#### [PROBLEM TO WORK ON]
Of all the lines below, output only those starting at the one with "on the aluminium" and ending at the one with "This document tells", both ends included, exactly as written.

[Start of section]

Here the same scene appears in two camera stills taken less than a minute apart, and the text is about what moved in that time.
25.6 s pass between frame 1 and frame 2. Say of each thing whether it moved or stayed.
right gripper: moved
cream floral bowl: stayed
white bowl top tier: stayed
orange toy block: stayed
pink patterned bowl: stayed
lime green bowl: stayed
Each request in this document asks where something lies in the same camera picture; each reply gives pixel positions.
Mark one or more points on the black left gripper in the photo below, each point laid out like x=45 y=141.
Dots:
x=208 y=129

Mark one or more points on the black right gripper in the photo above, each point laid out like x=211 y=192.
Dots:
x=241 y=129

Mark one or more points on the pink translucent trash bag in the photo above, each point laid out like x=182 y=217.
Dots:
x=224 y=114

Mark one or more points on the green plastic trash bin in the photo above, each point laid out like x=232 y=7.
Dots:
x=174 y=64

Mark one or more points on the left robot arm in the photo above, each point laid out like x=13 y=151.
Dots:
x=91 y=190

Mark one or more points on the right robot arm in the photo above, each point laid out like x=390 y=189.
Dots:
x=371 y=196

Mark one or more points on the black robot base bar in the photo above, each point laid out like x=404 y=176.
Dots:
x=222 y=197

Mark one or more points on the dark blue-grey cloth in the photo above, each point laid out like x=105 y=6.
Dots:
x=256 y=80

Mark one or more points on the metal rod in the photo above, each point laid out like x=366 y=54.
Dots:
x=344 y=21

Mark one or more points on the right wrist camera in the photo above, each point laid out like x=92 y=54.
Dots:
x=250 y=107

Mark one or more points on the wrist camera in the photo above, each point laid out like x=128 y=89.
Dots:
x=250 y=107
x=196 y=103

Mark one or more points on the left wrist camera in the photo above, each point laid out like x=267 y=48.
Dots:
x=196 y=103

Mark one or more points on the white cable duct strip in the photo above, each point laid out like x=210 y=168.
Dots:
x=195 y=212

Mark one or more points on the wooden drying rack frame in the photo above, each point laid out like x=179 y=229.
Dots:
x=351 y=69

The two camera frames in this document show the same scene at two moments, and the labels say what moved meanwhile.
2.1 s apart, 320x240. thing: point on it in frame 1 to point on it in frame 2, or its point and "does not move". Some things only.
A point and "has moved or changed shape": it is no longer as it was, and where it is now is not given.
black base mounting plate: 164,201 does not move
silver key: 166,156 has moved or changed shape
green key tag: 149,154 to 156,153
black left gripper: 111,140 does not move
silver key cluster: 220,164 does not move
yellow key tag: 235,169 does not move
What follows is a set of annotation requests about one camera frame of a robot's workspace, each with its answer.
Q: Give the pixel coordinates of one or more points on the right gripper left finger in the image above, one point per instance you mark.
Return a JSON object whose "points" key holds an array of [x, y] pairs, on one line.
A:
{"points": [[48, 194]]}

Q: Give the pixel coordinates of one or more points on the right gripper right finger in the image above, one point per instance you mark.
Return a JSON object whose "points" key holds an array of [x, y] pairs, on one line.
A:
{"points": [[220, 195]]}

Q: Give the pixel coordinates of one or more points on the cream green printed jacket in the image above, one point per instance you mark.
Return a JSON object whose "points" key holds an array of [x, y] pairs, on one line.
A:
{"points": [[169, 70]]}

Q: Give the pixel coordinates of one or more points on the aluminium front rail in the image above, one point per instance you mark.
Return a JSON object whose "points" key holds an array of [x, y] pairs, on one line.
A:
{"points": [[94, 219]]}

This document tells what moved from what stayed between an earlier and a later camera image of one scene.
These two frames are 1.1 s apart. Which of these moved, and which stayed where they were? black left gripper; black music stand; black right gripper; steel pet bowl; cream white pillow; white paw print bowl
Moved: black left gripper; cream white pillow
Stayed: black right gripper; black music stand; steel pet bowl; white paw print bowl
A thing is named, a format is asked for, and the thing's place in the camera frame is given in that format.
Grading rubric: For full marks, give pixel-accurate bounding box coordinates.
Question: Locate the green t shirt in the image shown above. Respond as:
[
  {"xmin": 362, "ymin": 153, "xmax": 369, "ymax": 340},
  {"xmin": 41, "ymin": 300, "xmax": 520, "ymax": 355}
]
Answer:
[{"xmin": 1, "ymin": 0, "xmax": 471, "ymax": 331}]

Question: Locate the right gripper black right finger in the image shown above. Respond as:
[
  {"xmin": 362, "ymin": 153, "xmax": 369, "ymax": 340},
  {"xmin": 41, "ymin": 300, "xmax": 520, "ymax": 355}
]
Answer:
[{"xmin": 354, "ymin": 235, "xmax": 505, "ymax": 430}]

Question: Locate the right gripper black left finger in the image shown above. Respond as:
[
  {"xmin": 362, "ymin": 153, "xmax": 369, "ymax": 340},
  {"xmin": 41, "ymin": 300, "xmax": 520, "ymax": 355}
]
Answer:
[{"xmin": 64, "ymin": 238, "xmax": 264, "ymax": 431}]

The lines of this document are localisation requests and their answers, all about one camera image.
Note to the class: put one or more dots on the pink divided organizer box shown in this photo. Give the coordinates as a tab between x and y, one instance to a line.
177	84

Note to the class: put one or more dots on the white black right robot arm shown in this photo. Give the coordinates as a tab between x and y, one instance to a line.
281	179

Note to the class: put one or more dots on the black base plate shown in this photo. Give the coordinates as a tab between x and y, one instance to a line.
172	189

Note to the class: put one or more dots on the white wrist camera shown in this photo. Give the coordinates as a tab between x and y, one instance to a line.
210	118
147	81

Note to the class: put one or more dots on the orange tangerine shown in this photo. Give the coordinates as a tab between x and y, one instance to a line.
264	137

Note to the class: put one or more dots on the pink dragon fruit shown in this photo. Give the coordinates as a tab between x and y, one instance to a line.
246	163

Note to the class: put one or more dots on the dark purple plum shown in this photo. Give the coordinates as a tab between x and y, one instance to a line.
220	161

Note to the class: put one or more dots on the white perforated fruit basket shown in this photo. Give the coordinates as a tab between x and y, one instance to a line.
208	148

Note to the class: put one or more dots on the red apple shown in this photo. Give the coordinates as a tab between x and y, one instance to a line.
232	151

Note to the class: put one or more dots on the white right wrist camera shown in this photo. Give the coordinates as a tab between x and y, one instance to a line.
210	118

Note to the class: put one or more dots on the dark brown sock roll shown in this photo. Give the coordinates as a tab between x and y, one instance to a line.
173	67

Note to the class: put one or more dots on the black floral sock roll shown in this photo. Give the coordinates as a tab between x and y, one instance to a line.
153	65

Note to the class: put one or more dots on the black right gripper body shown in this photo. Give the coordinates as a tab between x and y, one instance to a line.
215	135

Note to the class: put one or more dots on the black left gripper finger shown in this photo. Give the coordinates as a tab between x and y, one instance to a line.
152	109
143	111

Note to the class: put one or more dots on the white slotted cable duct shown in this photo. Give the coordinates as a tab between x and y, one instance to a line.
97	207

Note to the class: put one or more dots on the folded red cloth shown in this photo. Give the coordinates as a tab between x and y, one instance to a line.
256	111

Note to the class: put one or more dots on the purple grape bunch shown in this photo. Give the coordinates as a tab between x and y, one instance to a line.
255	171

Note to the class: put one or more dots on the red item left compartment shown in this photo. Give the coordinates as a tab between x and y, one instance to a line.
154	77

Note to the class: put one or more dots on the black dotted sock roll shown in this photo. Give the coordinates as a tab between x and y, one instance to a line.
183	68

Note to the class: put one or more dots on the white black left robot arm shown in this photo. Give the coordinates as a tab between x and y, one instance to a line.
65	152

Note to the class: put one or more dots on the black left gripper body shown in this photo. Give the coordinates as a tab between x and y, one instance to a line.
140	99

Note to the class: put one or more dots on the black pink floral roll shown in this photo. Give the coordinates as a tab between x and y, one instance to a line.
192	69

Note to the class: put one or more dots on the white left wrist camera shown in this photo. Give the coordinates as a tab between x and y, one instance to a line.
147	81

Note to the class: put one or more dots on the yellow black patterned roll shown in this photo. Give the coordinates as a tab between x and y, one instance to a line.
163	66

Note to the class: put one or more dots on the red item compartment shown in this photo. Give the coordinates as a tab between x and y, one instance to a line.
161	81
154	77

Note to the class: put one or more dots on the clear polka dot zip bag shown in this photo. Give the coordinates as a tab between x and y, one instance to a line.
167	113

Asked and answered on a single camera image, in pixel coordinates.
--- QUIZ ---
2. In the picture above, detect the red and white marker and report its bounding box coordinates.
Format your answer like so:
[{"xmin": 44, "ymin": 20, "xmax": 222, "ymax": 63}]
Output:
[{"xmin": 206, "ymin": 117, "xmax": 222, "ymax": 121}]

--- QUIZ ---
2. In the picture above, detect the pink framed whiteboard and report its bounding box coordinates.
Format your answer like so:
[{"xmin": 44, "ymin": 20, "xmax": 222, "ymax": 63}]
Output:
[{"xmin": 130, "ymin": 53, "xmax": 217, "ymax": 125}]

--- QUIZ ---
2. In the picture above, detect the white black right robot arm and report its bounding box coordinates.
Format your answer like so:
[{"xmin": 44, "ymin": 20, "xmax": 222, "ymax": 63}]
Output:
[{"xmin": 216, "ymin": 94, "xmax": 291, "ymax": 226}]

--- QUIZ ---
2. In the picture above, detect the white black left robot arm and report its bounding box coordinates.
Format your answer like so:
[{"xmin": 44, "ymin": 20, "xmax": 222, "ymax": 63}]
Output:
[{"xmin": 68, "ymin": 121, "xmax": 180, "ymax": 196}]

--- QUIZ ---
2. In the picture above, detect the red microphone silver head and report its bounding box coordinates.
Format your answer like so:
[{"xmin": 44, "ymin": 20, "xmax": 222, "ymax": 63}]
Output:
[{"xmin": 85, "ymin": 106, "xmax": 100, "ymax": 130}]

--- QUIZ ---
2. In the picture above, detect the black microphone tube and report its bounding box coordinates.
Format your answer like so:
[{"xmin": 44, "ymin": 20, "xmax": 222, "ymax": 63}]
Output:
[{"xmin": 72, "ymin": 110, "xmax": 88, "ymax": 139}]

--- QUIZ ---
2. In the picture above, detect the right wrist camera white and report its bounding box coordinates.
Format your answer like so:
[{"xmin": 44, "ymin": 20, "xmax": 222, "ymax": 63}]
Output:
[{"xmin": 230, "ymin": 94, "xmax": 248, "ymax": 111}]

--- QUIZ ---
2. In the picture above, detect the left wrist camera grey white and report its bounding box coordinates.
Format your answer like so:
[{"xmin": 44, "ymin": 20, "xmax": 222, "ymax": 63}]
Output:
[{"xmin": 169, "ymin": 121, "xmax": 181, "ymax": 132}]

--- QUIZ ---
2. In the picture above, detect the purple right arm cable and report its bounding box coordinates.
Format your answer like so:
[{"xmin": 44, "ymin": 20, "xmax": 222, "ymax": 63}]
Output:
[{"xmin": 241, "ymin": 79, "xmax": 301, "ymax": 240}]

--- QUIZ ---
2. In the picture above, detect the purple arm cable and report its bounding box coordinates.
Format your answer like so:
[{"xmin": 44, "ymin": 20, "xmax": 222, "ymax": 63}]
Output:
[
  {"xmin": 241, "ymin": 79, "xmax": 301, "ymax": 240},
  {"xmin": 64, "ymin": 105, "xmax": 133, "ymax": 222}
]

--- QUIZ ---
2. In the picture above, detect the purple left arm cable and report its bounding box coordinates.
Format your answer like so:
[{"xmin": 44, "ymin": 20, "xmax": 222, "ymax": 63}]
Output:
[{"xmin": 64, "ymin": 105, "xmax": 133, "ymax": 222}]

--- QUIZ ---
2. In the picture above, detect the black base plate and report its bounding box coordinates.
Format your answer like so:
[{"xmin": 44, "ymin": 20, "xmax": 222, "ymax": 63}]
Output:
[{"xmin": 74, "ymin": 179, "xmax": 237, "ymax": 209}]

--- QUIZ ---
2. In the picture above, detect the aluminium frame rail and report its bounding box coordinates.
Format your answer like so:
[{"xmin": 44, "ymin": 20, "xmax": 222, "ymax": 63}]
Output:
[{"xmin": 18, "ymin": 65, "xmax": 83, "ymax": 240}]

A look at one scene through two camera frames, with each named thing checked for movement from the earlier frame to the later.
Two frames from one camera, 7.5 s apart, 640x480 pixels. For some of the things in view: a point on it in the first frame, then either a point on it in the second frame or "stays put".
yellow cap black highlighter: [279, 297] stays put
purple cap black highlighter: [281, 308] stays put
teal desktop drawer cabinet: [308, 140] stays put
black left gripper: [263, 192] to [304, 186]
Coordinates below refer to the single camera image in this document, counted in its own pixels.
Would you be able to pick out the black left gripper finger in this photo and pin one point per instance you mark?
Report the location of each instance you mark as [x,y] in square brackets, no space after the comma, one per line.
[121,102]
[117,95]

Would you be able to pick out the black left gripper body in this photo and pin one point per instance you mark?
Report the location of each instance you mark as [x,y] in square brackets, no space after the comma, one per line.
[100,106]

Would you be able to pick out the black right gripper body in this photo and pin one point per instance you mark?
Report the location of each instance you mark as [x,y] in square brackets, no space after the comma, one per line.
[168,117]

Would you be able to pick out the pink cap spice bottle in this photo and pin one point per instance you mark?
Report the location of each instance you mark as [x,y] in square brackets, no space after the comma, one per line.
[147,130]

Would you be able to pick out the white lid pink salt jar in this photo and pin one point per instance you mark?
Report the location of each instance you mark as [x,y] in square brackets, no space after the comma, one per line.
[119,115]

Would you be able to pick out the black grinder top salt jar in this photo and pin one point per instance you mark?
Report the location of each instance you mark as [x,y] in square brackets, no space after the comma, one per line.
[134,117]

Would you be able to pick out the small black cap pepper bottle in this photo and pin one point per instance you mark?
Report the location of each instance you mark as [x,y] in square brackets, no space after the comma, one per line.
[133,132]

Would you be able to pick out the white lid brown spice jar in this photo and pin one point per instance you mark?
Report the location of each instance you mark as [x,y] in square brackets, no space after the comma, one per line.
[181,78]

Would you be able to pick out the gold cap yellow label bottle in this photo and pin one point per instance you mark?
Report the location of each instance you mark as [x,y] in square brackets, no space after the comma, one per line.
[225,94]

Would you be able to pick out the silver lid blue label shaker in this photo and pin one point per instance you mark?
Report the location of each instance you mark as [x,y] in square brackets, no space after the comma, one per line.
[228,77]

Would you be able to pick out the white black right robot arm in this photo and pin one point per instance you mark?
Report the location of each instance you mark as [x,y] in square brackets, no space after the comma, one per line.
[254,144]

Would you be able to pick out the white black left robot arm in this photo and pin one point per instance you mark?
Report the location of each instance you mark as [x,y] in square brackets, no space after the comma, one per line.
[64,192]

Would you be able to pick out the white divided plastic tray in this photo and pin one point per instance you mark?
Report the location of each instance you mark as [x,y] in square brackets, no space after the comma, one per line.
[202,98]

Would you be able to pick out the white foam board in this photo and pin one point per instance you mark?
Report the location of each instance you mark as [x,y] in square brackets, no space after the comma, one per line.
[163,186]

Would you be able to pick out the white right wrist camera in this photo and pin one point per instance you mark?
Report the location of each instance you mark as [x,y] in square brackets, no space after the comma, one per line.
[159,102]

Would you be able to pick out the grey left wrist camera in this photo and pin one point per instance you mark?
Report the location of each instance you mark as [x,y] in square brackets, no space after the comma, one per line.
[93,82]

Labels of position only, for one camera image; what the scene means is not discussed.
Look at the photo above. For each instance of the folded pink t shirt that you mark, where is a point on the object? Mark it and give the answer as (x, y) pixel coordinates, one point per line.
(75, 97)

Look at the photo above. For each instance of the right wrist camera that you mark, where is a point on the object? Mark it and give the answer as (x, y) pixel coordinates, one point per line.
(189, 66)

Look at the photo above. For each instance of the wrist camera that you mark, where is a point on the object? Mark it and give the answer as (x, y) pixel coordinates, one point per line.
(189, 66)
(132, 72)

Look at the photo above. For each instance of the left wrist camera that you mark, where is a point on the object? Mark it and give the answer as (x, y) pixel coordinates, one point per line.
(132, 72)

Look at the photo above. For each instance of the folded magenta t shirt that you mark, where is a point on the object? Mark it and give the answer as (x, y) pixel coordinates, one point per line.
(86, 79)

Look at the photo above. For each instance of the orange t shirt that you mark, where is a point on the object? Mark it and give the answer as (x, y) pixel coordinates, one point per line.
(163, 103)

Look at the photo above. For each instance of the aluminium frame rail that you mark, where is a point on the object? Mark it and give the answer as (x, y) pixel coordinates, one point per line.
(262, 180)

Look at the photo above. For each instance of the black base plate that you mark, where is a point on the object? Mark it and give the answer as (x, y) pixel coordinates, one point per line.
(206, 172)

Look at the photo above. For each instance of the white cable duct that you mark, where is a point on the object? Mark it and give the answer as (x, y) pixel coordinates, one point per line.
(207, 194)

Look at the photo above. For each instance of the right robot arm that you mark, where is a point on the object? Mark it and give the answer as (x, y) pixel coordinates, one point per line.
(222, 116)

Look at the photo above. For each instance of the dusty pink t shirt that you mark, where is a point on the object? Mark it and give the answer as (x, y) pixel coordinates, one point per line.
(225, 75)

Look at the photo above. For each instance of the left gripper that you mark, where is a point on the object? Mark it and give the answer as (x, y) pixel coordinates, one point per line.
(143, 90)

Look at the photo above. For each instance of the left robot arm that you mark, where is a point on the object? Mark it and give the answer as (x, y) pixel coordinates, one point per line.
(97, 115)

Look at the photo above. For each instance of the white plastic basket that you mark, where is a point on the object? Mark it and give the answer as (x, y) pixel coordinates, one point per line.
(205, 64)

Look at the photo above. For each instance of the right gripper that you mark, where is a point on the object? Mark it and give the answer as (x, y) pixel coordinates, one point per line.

[End of section]

#### [SOLVED PROBLEM]
Q: Give the pixel coordinates of one or more points on the aluminium front rail in the image above, one point per instance you mark.
Return a JSON object whose "points" key holds an array of [x, y] pairs, on one line.
A:
{"points": [[94, 219]]}

This document tells what moved from what stayed between an earlier and a later camera image of one scene.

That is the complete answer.